The generated point cloud consists of 2.3 million points. Since there is a 1:1 correlation between pixels and points, it is possible to obtain XYZ (mm), RGB (8-bit), and SNR for every pixel, where SNR is the Signal-to-Noise Ratio. Internally on the GPU the 3D coordinates, color values, and SNR values are stored as separate 2D arrays of size 1944 x 1200. On the user’s side (CPU memory) the data can be stored in different formats, depending on how it is requested. See Point Cloud Tutorial for a detailed explanation.

The generated point cloud consists of 2.3 million points. Since there is a 1:1 correlation between pixels and points, it is possible to obtain XYZ (mm), RGB (8-bit), and SNR for every pixel, where SNR is the Signal-to-Noise Ratio. Internally on the GPU the 3D coordinates, color values, and SNR values are stored as separate 2D arrays of size 1920 x 1200. On the user’s side (CPU memory) the data can be stored in different formats, depending on how it is requested. See Point Cloud Tutorial for a detailed explanation.

Structured point cloud

Color image and depth map can be directly extracted from a Zivid point cloud. Examples of how to do this are shown in our GitHub repository.

Zivid output formats

From Zivid Studio, you can save the point cloud in Zivid Data File (*.zdf). In addition, you can export the point cloud (File → Export) in the following formats:

  • PLY file - Unordered points (*.ply)

  • PLY file - Ordered points (*.ply)

  • ASCII points (*.xyz)

  • Point Cloud Data File - Unordered points (*.pcd). Can be configured to be stored as ordered points, see Organized PCD format for a tutorial on how to export PCD as organized points.

Zivid studio export options

The Zivid Data File (*.zdf) is the native Zivid file format. If you are using the API, you can loop over the point cloud and save the X, Y, Z, R, G, B, and SNR data in whichever format you prefer. Check out our Samples to see how to read or convert Zivid data using C++, C#, Python, and MATLAB.

Tip

The easiest way to view a Zivid point cloud is to copy the ZDF file to your PC and use Zivid Studio. Alternatively, you could use the API to convert ZDF to PLY (or use our Python script) and use a 3D viewer, e.g. MeshLab or CloudCompare.

ASCII points (*.xyz)

ASCII characters are used to store cartesian coordinates. XYZ are separated with white space. In our version, RGB values are also added for each point. Each new point is separated by the newline character. This file can be viewed in a regular text editor.

PLY file (*.ply)

PLY is a file format developed at Stanford. Learn more about PLY.

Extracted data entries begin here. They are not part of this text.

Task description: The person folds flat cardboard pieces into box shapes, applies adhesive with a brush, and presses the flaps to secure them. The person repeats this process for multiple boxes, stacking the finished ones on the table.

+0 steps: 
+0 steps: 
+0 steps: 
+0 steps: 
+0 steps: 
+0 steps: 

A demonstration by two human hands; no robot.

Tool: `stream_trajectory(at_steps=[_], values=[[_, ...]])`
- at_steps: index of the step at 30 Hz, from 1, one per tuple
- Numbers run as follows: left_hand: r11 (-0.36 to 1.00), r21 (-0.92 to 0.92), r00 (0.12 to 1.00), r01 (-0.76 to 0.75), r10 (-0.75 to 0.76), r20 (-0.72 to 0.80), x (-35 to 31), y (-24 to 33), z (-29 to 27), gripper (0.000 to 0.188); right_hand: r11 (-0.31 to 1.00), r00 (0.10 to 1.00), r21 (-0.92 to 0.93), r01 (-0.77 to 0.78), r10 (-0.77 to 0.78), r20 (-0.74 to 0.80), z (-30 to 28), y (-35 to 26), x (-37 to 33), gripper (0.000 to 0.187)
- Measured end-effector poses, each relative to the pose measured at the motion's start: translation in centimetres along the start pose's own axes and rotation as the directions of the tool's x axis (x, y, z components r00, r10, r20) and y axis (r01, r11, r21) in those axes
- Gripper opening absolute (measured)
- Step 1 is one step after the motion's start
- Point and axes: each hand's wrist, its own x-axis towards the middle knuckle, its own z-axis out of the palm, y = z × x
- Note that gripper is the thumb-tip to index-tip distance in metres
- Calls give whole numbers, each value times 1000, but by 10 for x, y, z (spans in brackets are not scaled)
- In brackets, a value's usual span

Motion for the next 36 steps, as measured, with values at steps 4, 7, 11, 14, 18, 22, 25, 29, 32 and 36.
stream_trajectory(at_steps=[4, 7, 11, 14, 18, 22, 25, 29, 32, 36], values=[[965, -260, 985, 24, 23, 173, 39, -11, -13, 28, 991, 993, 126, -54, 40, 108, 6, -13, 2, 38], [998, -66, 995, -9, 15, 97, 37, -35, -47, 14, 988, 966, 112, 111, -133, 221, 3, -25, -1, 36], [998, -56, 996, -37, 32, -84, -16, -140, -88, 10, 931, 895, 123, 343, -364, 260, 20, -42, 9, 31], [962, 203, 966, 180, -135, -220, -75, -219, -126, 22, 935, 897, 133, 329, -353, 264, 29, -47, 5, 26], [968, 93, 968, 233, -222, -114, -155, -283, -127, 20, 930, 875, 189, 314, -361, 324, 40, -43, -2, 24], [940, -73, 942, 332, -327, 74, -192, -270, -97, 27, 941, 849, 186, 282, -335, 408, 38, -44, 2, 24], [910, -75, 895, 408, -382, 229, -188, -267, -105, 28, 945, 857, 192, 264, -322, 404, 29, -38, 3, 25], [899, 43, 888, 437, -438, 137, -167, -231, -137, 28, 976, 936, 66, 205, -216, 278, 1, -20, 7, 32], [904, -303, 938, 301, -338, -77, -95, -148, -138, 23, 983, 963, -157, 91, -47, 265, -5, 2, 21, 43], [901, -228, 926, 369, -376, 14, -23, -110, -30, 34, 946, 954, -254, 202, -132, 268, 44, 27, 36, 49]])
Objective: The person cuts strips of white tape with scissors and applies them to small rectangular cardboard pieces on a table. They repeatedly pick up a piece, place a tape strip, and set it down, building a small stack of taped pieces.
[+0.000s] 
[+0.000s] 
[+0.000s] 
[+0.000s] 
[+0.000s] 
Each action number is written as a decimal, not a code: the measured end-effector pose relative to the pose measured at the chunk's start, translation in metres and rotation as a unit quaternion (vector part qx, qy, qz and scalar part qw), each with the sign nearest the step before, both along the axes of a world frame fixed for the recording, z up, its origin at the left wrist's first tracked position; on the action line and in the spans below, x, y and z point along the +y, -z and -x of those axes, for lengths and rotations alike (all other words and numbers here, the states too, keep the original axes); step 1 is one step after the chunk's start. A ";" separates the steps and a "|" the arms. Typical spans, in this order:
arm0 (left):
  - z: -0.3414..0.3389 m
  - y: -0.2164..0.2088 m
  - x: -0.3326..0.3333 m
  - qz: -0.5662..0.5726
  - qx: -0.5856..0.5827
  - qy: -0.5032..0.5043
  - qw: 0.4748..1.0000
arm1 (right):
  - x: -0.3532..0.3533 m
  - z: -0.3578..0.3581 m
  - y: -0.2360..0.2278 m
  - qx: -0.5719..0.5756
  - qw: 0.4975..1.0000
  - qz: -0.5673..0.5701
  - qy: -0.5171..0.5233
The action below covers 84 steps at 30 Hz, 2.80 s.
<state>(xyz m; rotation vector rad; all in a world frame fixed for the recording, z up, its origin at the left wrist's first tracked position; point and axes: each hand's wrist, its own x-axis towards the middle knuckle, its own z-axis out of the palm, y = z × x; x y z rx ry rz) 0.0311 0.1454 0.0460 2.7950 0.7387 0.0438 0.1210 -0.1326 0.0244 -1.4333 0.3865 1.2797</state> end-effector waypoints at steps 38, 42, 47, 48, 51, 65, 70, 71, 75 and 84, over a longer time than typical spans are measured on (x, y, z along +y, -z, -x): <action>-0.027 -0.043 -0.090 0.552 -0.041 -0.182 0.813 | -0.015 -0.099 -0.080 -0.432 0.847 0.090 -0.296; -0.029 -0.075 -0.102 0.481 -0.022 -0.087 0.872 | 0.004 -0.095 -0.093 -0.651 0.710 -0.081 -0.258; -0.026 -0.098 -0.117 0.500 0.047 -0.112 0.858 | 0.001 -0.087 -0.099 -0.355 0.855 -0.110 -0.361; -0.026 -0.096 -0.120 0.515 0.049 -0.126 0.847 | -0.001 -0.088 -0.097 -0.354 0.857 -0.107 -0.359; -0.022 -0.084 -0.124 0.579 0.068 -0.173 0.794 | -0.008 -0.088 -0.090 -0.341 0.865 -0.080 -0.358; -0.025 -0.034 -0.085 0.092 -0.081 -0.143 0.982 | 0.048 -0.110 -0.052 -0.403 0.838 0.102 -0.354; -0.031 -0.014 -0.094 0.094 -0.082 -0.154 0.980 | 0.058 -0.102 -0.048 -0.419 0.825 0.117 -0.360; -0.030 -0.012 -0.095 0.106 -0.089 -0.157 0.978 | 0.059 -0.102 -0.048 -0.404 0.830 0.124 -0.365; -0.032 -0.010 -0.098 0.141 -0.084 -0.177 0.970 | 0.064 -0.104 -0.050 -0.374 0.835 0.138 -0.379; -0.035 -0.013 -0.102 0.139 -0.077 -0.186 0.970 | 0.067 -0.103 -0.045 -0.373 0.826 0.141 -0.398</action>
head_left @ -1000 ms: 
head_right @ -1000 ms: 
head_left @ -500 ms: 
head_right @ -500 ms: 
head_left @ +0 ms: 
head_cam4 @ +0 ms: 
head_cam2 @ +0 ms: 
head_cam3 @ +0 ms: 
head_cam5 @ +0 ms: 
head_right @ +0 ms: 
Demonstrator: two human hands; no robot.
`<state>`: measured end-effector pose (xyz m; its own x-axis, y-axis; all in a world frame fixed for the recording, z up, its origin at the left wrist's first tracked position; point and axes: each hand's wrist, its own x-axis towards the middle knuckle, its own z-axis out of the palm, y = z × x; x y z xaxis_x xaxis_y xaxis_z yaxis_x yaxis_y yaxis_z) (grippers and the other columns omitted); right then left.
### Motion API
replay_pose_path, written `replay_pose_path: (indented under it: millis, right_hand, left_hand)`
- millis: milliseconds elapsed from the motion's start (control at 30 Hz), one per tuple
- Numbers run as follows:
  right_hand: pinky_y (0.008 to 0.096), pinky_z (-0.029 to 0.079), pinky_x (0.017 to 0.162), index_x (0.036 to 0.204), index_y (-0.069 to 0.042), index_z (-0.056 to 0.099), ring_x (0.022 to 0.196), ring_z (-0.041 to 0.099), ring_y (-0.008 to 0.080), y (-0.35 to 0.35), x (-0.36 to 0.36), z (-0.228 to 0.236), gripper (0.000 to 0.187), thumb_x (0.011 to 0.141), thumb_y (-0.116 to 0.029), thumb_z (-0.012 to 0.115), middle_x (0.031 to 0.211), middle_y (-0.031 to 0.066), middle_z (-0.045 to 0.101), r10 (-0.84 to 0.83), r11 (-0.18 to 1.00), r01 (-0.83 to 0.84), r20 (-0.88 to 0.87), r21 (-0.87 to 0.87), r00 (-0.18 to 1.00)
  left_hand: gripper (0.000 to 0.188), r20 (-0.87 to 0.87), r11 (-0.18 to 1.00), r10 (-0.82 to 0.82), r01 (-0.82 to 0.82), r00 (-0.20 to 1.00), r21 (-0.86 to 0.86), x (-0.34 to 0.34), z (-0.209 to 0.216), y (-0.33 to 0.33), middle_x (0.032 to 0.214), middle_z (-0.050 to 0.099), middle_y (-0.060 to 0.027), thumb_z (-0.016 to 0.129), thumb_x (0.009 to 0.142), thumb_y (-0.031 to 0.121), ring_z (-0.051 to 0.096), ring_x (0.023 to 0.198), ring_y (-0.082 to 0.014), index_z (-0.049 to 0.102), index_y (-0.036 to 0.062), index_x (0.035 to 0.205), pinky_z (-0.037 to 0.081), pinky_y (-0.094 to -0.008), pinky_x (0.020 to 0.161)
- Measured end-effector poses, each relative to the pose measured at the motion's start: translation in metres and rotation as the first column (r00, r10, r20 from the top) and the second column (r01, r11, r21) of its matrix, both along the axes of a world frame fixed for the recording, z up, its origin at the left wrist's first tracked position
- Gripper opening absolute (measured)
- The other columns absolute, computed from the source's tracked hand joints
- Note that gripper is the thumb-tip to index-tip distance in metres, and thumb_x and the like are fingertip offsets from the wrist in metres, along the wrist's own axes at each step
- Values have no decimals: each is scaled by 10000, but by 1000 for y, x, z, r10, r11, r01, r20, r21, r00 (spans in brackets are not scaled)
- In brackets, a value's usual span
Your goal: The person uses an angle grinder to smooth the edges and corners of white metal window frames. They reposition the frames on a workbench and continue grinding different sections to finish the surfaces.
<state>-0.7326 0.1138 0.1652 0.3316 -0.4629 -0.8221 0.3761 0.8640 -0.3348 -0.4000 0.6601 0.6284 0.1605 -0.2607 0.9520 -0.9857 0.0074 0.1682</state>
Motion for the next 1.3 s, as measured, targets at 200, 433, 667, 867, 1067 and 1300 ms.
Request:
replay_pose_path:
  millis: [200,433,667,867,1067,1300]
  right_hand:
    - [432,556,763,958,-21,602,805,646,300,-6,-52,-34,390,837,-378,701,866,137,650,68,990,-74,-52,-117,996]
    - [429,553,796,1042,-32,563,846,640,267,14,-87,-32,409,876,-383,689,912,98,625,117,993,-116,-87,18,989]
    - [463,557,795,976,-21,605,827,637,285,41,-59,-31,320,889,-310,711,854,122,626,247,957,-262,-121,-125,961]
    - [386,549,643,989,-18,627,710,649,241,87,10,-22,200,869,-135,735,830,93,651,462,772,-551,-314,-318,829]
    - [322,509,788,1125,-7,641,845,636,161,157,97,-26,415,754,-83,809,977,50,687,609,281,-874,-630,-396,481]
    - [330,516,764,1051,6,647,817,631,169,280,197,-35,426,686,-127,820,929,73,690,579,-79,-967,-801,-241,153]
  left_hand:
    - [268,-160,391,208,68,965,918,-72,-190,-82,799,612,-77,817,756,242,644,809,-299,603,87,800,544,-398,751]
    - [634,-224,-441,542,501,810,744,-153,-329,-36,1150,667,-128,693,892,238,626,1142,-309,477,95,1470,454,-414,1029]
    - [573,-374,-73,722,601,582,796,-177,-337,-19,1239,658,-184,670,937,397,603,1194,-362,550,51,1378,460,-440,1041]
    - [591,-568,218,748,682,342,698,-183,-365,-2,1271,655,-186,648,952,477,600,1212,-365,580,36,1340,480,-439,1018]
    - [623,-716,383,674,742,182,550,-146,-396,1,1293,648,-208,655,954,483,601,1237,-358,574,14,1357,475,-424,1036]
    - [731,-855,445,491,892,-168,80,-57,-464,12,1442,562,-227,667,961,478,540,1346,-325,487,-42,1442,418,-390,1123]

Point Cloud Data file (*.pcd)

PCD is a file format native to Point Cloud Library. Learn more about PCD.

Organized PCD format

The Zivid SDK stores the ordered point cloud with a header that indicates an unordered point cloud. Since SDK 2.5, it is possible to configure the SDK with the Config.yml file to export PCD with the correct header that indicates an ordered point cloud. If the file already exists and its located in %LOCALAPPDATA%ZividAPI for Windows or "${XDG_CONFIG_HOME-$HOME/.config}"/Zivid/API for Ubuntu, update Configuration/APIBreakingBugFixes/FileFormats/PCD/UseOrganizedFormat.

If the file does not exist:

  1. Download the Config.yml file.

    The config file contains the following information:

    __version__:
        serializer: 1
        data: 12
    Configuration:
        APIBreakingBugFixes:
            FileFormats:
                PCD:
                    UseOrganizedFormat: yes
    
  2. Place the config file in the following directory:

    mkdir %LOCALAPPDATA%\Zivid\API
    move %HOMEPATH%\Downloads\Config.yml %LOCALAPPDATA%\Zivid\API\
    
    mkdir --parents "${XDG_CONFIG_HOME-$HOME/.config}"/Zivid/API
    mv ~/Downloads/Config.yml "${XDG_CONFIG_HOME-$HOME/.config}"/Zivid/API/
    

    Caution

    Any existing Config file will be overwritten.

Hint

This workaround also applies to exports to PCD from Zivid Studio.

Caution

Zivid configuration files must use .yml file extension ( not .yaml).